When the biggest broadcast advertising event of the year airs on Sunday, a large number of online players ranging from YouTube to Nielsen will be at the ready with user-enabled voting to ascertain the best and worst of the 30-second spot lot.

AOL will run its sixth annual Super Sunday Ad Poll with Verizon attached as a sponsor, allowing viewers to vote on their favorite spots. Video alpha dog YouTube will reprise its 2007 ad voting effort with a special channel at YouTube.com/adblitz. And social networking site MySpace has leaped in with a “Fans of the Super Bowl” ad viewing and voting section.

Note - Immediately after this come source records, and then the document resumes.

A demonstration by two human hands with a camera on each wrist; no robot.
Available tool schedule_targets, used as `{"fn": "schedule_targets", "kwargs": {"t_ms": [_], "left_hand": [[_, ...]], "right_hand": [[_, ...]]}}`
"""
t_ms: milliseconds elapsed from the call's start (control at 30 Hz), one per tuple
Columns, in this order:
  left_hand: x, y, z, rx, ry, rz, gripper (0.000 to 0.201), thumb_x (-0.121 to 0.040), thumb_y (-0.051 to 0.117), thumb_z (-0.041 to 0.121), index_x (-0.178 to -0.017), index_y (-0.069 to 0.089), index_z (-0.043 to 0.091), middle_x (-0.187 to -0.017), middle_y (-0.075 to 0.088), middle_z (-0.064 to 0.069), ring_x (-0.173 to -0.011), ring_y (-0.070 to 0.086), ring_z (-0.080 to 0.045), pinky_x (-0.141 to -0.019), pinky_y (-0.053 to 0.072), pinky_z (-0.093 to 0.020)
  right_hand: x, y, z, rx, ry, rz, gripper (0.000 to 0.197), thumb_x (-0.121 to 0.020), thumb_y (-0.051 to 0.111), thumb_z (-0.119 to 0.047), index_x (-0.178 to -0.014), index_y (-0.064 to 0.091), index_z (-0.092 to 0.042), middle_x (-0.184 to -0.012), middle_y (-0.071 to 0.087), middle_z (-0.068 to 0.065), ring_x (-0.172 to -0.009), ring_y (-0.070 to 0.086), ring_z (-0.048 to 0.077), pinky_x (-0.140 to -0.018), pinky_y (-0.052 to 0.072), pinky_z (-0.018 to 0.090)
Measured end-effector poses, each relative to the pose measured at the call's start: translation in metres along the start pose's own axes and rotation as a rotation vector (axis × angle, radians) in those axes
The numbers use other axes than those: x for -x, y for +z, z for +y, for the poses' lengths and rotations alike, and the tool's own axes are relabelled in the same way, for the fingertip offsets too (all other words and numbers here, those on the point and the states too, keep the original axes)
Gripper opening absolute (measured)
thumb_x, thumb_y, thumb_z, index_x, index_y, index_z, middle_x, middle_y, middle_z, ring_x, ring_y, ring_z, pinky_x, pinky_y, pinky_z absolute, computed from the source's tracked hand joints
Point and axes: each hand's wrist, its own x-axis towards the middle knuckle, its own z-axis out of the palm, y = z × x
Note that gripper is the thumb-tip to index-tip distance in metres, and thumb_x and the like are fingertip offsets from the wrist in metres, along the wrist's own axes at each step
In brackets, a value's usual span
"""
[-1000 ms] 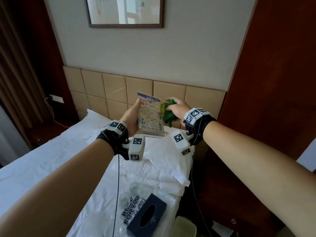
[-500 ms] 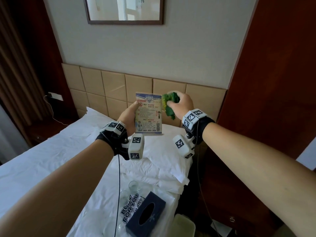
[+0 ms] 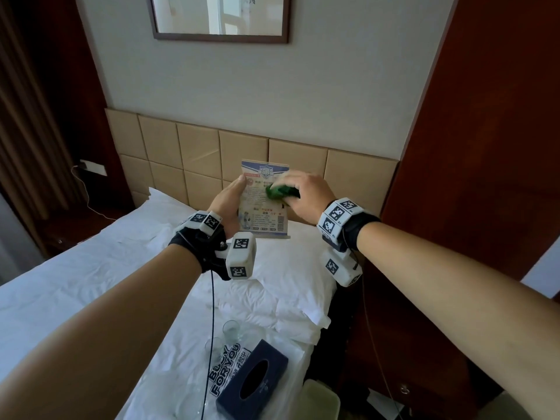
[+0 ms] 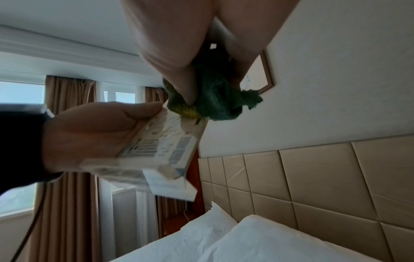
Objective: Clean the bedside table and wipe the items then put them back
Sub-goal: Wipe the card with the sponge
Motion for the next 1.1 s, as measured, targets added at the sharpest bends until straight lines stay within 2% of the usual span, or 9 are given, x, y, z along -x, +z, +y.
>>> {"fn": "schedule_targets", "kwargs": {"t_ms": [100, 167, 300, 400, 533, 667, 867, 967, 1100], "left_hand": [[-0.001, -0.001, 0.004, 0.024, -0.017, -0.041, 0.053, -0.103, 0.022, 0.049, -0.116, 0.059, 0.014, -0.102, 0.073, -0.013, -0.090, 0.072, -0.027, -0.068, 0.059, -0.039], [0.000, -0.002, 0.006, 0.036, -0.016, -0.034, 0.052, -0.103, 0.022, 0.048, -0.116, 0.059, 0.014, -0.103, 0.073, -0.013, -0.089, 0.072, -0.027, -0.065, 0.059, -0.039], [-0.002, -0.003, 0.006, 0.025, -0.021, 0.012, 0.049, -0.104, 0.023, 0.047, -0.114, 0.059, 0.017, -0.100, 0.074, -0.010, -0.085, 0.073, -0.024, -0.061, 0.059, -0.036], [-0.003, -0.003, 0.008, 0.018, -0.012, 0.008, 0.050, -0.103, 0.024, 0.049, -0.118, 0.059, 0.016, -0.107, 0.071, -0.012, -0.088, 0.073, -0.025, -0.063, 0.059, -0.037], [-0.001, 0.000, 0.007, -0.032, 0.012, 0.015, 0.044, -0.104, 0.032, 0.044, -0.129, 0.053, 0.014, -0.112, 0.069, -0.015, -0.097, 0.069, -0.029, -0.076, 0.055, -0.044], [0.000, 0.004, 0.004, -0.062, 0.050, -0.014, 0.041, -0.104, 0.033, 0.041, -0.129, 0.054, 0.015, -0.117, 0.067, -0.015, -0.103, 0.067, -0.031, -0.082, 0.054, -0.048], [-0.002, 0.006, 0.005, -0.047, 0.017, -0.025, 0.052, -0.102, 0.032, 0.048, -0.137, 0.048, 0.012, -0.128, 0.059, -0.025, -0.112, 0.061, -0.039, -0.087, 0.052, -0.052], [-0.002, 0.000, 0.007, 0.003, -0.021, -0.038, 0.056, -0.101, 0.033, 0.052, -0.139, 0.049, 0.014, -0.135, 0.056, -0.019, -0.117, 0.058, -0.034, -0.093, 0.050, -0.048], [0.001, -0.004, 0.012, 0.014, -0.042, -0.042, 0.054, -0.102, 0.030, 0.050, -0.136, 0.051, 0.015, -0.130, 0.061, -0.015, -0.110, 0.064, -0.029, -0.084, 0.054, -0.041]], "right_hand": [[0.006, 0.003, -0.003, 0.027, -0.043, -0.107, 0.025, -0.082, 0.073, -0.013, -0.106, 0.074, -0.020, -0.117, 0.069, -0.003, -0.104, 0.063, 0.019, -0.094, 0.051, 0.037], [0.012, 0.004, -0.006, 0.024, -0.058, -0.184, 0.026, -0.082, 0.072, -0.012, -0.108, 0.074, -0.017, -0.118, 0.069, -0.001, -0.106, 0.062, 0.021, -0.095, 0.051, 0.041], [0.018, 0.003, -0.011, -0.040, -0.079, -0.286, 0.027, -0.077, 0.074, -0.007, -0.102, 0.076, -0.014, -0.113, 0.071, 0.002, -0.102, 0.064, 0.021, -0.093, 0.051, 0.034], [0.012, -0.002, -0.008, -0.067, -0.020, -0.178, 0.027, -0.076, 0.074, -0.009, -0.102, 0.076, -0.013, -0.107, 0.072, 0.002, -0.096, 0.065, 0.018, -0.088, 0.052, 0.029], [-0.004, -0.012, -0.005, -0.083, 0.084, 0.070, 0.019, -0.080, 0.072, -0.010, -0.097, 0.076, -0.017, -0.100, 0.071, -0.003, -0.084, 0.061, 0.010, -0.076, 0.048, 0.021], [-0.020, -0.018, 0.001, -0.012, 0.151, 0.182, 0.028, -0.081, 0.065, -0.004, -0.105, 0.075, -0.015, -0.106, 0.070, 0.000, -0.093, 0.062, 0.014, -0.083, 0.050, 0.025], [-0.007, 0.005, -0.023, -0.034, 0.040, -0.016, 0.026, -0.084, 0.067, -0.007, -0.109, 0.072, -0.015, -0.114, 0.066, 0.000, -0.098, 0.059, 0.015, -0.087, 0.047, 0.026], [0.003, 0.021, -0.028, -0.042, -0.054, -0.163, 0.024, -0.079, 0.073, -0.009, -0.102, 0.076, -0.014, -0.111, 0.068, -0.001, -0.095, 0.059, 0.015, -0.086, 0.048, 0.029], [0.004, 0.022, -0.026, -0.044, -0.092, -0.208, 0.019, -0.074, 0.078, -0.014, -0.093, 0.079, -0.015, -0.102, 0.071, 0.000, -0.089, 0.062, 0.018, -0.081, 0.052, 0.030]]}}
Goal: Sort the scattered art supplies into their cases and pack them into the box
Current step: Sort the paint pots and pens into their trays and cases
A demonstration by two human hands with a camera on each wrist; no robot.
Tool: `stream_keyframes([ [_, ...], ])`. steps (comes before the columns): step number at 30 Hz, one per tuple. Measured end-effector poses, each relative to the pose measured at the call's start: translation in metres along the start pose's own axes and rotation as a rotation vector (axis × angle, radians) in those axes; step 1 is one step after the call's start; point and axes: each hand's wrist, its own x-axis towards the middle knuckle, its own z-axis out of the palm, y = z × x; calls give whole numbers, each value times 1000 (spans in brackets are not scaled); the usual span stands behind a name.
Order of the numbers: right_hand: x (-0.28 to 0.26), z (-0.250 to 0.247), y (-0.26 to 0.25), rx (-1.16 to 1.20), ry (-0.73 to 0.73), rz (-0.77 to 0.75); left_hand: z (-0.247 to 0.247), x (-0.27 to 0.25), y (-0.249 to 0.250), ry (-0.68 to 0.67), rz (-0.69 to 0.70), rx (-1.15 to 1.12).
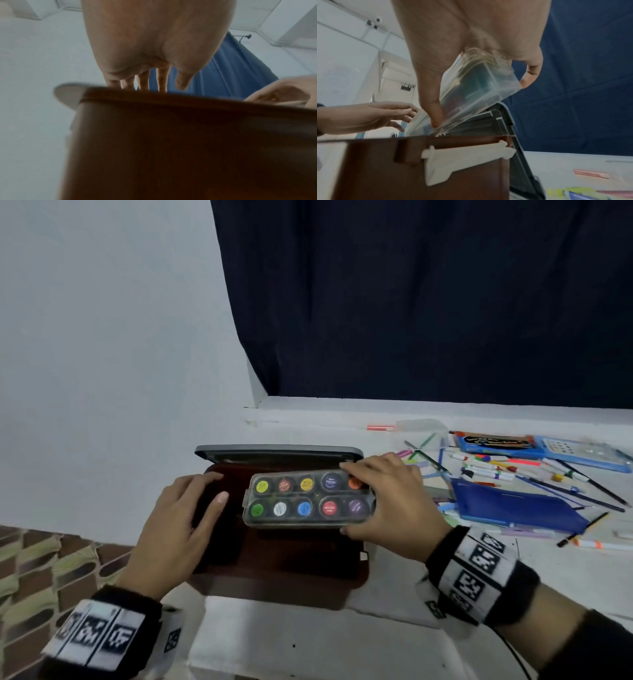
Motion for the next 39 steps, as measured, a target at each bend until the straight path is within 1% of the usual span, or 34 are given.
stream_keyframes([
  [3, 18, 12, -6, -77, -57, -41, 8, 3, -14, -103, 7, 28],
  [6, 29, 20, -9, -127, -119, -69, 14, -1, -19, -149, -12, 2],
  [10, 39, 30, -12, -225, -182, -78, 14, 0, -18, -161, -68, -10],
  [17, 54, 46, -18, -313, -302, -92, 16, -2, -15, -181, -73, 51],
  [19, 55, 54, -23, -364, -353, -108, 15, -1, -15, -182, -65, 57],
  [23, 53, 71, -27, -396, -516, -140, 14, 1, -15, -188, -51, 75],
  [26, 54, 76, -24, -391, -558, -148, 13, 1, -16, -207, -38, 92],
  [29, 54, 80, -23, -386, -517, -123, 13, 2, -16, -214, -28, 100],
  [32, 52, 79, -23, -293, -422, -137, 13, 1, -15, -232, -19, 126],
  [34, 49, 75, -23, -138, -307, -121, 13, 0, -13, -253, -6, 139],
  [36, 45, 71, -22, 33, -155, -82, 11, 2, -9, -274, 8, 129],
  [39, 32, 63, -13, 98, 41, -101, 6, 2, -1, -296, 32, 92],
])
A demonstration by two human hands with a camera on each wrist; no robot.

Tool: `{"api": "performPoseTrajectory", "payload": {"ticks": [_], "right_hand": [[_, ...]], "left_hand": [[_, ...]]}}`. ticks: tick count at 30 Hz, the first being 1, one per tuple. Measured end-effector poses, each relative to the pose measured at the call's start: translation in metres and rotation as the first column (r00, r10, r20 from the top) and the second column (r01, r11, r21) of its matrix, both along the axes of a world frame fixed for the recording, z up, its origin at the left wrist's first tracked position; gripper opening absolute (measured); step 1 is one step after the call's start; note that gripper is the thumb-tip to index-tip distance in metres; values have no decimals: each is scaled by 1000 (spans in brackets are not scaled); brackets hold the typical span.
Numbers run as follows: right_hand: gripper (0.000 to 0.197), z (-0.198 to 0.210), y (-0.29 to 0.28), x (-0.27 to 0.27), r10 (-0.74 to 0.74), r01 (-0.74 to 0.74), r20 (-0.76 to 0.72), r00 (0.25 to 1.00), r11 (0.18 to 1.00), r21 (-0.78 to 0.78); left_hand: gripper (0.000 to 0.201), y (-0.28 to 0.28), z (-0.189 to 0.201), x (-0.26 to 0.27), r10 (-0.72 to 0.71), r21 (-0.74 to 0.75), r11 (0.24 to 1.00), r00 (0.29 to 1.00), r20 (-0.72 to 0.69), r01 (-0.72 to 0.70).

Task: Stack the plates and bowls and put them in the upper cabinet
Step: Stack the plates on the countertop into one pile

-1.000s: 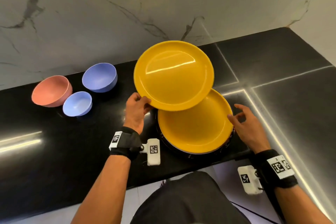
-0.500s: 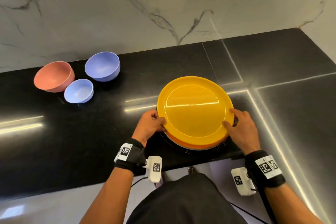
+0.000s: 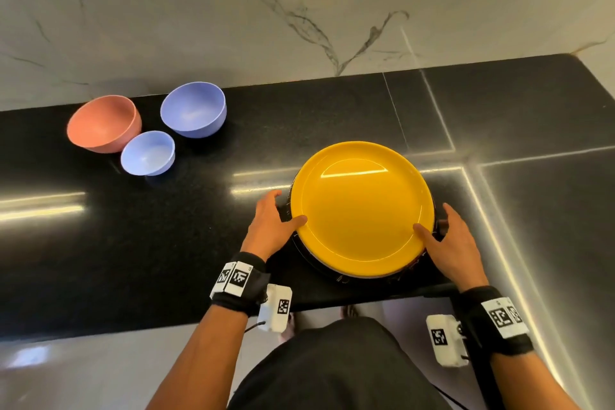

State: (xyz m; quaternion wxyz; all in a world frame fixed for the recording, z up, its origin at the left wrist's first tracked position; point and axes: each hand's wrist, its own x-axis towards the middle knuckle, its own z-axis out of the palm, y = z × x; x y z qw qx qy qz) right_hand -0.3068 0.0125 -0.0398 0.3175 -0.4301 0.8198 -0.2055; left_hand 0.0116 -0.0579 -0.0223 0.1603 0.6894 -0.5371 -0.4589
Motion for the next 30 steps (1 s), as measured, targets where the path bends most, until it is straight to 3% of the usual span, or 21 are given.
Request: {"api": "performPoseTrajectory", "payload": {"ticks": [4,10,17,21,30], "right_hand": [[63,-4,-1,-4,54,-54,48,997,998,9],[41,7,-7,3,87,-86,-26,996,996,34],[40,13,-40,6,91,-91,35,995,996,-6],[33,14,-80,10,89,-88,54,995,996,-18],[25,8,-184,14,104,-104,24,994,995,-2]], "left_hand": [[75,-1,-3,-11,-113,-4,994,994,-3,113],[75,-14,0,-12,-114,4,993,993,12,114],[76,-47,3,-13,-93,9,996,996,17,93],[66,-75,8,-12,-83,-60,995,996,-15,82],[54,-141,23,-14,-37,-109,993,995,89,46]]}}
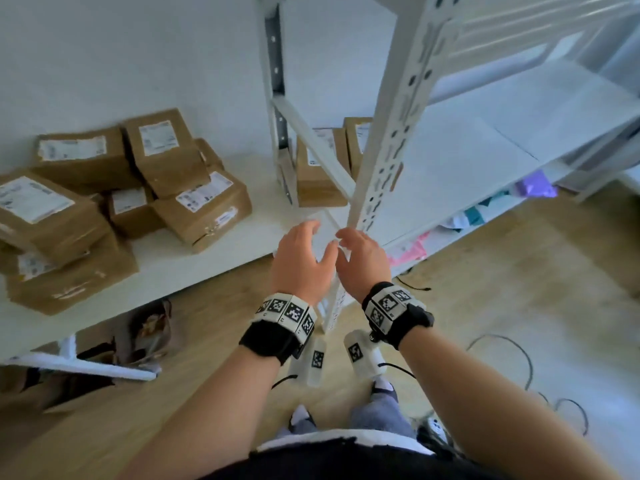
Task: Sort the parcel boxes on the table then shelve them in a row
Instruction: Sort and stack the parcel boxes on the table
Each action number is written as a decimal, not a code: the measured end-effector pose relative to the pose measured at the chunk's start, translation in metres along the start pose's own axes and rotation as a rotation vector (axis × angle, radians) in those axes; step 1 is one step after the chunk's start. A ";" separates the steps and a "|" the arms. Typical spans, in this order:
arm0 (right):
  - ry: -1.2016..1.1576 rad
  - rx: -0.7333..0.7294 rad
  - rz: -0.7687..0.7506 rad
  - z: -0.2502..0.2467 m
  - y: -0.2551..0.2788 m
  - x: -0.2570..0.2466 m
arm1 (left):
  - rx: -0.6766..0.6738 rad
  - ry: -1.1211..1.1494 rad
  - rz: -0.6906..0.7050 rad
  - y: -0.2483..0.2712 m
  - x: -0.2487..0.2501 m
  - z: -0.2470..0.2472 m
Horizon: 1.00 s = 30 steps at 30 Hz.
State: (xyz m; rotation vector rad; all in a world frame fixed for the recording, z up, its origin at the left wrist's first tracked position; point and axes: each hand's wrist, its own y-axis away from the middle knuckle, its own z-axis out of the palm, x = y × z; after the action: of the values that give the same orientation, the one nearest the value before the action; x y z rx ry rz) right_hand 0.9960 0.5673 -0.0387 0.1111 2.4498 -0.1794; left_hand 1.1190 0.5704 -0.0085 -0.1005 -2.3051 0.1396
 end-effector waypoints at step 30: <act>-0.042 -0.125 0.088 -0.155 -0.200 0.226 | -0.019 -0.042 -0.500 -0.175 0.164 0.197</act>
State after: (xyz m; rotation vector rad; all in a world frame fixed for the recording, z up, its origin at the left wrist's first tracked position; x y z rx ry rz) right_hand 0.7000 0.4018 -0.0430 0.1578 2.4017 0.0103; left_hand 0.8578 0.4023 0.0030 0.4701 -2.2995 -0.1372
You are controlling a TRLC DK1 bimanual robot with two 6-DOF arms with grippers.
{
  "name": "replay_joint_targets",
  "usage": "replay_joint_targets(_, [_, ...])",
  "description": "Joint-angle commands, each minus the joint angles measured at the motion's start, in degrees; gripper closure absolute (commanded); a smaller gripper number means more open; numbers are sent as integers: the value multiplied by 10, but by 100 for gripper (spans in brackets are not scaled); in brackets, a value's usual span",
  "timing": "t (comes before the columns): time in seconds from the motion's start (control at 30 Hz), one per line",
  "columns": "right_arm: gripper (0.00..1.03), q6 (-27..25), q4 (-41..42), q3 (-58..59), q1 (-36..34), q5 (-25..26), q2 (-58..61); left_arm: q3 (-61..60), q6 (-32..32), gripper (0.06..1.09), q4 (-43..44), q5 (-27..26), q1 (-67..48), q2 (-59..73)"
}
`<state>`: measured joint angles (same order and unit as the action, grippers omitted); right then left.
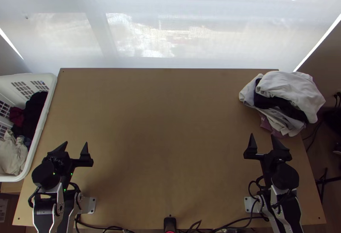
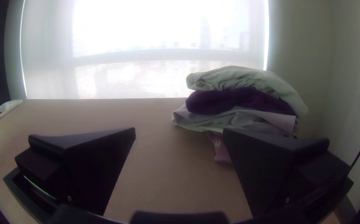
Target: Fold the t-shirt
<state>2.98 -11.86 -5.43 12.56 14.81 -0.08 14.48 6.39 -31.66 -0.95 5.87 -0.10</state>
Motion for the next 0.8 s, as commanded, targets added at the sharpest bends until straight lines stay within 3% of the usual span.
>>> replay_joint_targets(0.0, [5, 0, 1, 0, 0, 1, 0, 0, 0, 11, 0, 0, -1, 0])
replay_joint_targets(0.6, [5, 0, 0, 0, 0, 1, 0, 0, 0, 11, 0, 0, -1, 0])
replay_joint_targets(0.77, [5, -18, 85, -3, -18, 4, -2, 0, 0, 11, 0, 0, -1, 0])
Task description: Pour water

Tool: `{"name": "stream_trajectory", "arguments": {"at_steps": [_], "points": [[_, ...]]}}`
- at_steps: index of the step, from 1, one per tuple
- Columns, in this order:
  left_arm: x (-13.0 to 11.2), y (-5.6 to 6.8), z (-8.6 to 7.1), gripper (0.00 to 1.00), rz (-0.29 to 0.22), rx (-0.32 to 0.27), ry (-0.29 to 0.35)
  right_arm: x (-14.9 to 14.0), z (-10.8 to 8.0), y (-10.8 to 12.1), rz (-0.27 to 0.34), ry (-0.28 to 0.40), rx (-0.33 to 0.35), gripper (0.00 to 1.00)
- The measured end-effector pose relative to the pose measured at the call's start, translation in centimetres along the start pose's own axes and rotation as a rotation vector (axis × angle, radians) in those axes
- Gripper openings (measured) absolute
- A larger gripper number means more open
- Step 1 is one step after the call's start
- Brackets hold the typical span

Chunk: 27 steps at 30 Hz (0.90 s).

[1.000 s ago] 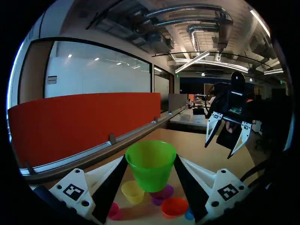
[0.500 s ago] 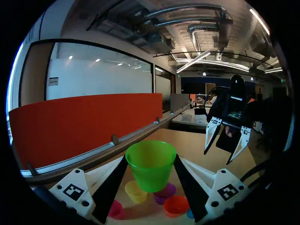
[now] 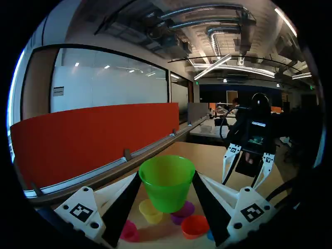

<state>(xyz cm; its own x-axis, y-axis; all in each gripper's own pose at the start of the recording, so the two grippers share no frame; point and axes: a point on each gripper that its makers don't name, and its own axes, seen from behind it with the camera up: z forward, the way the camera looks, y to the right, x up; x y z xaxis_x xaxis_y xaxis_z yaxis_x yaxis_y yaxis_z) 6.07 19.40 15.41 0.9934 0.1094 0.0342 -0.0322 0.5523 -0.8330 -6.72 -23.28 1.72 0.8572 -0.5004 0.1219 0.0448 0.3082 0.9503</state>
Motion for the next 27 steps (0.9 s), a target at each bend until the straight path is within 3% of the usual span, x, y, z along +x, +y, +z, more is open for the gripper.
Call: {"name": "stream_trajectory", "arguments": {"at_steps": [27], "points": [[-0.6, 0.2, -0.2, 0.87, 0.005, -0.009, -0.018, -3.6, 5.0, -2.5, -0.032, -0.156, 0.122, 1.00]]}}
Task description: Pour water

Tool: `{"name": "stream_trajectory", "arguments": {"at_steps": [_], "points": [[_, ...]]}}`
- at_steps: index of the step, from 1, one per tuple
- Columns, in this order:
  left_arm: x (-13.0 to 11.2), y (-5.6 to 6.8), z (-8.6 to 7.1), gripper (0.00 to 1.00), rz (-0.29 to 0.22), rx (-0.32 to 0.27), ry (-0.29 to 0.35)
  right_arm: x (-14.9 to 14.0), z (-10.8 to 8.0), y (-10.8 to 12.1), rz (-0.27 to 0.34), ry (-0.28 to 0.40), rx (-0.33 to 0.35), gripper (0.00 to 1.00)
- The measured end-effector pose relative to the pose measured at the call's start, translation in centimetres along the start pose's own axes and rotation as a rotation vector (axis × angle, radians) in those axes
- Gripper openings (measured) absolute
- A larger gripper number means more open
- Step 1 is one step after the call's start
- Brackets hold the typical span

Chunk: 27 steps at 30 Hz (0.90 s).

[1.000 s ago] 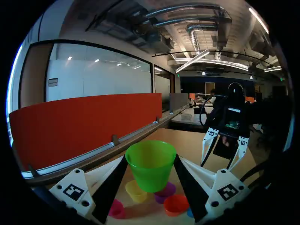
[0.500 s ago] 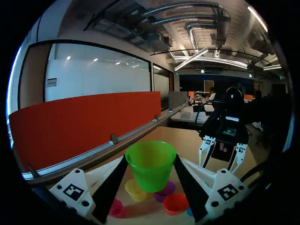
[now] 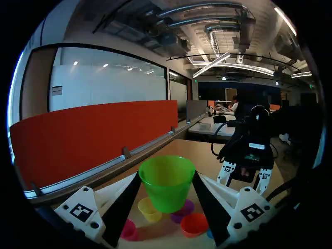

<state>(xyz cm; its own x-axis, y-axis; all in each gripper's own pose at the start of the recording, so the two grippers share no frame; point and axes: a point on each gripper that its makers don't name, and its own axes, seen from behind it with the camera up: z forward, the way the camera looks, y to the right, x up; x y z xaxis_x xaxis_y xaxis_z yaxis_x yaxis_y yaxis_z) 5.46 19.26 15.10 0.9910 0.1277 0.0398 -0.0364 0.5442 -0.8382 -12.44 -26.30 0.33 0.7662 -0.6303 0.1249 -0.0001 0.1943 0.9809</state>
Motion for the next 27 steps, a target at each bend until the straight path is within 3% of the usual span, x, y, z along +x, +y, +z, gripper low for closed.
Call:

Voting is not all about the mega-sites however. Ad research stalwart Nielsen has invited viewers to weigh in on its experimental HeyNielsen.com social networking site. Pete Blackshaw, EVP of Nielsen Online Strategic Services and ClickZ columnist, who is overseeing the Super Bowl ad evaluation program.

“I think 2007 is the year people took multitasking to a whole new level, and while they are watching the Super Bowl they are one click a way from a message forum or blog,” he said. “We’re in this new age of conversation and Super Bowl ads have always generated word of mouth, but the online elements put the word of mouth on steroids.”

The most prolific Super Bowl 2008 advertiser isn’t waiting for viewers to log onto their computers to vote on their favorite spots. Anheuser-Busch has invited consumers to use their mobile devices to vote on their favorite of the brewery’s six spots during the game. The handheld voting effort is an expansion a similar program the brewer tried last year, when people were invited view a “secret” ad as a reward after the game, according to Tim Murphy, senior director digital marketing for Anheuser-Busch. The voting feature is part of A-B’s Bud Bowl promotion.

Murphy said 82 percent of those who registered to vote did so last year, noting 21- to 27-year-olds carry a mobile device with them at all times. ” The creative drives the outcome,” he said. “It gets back to the cool factor and the young adult consumer. To be able to sit and view something and instantly react to what you just saw, it’s highly appealing to me.”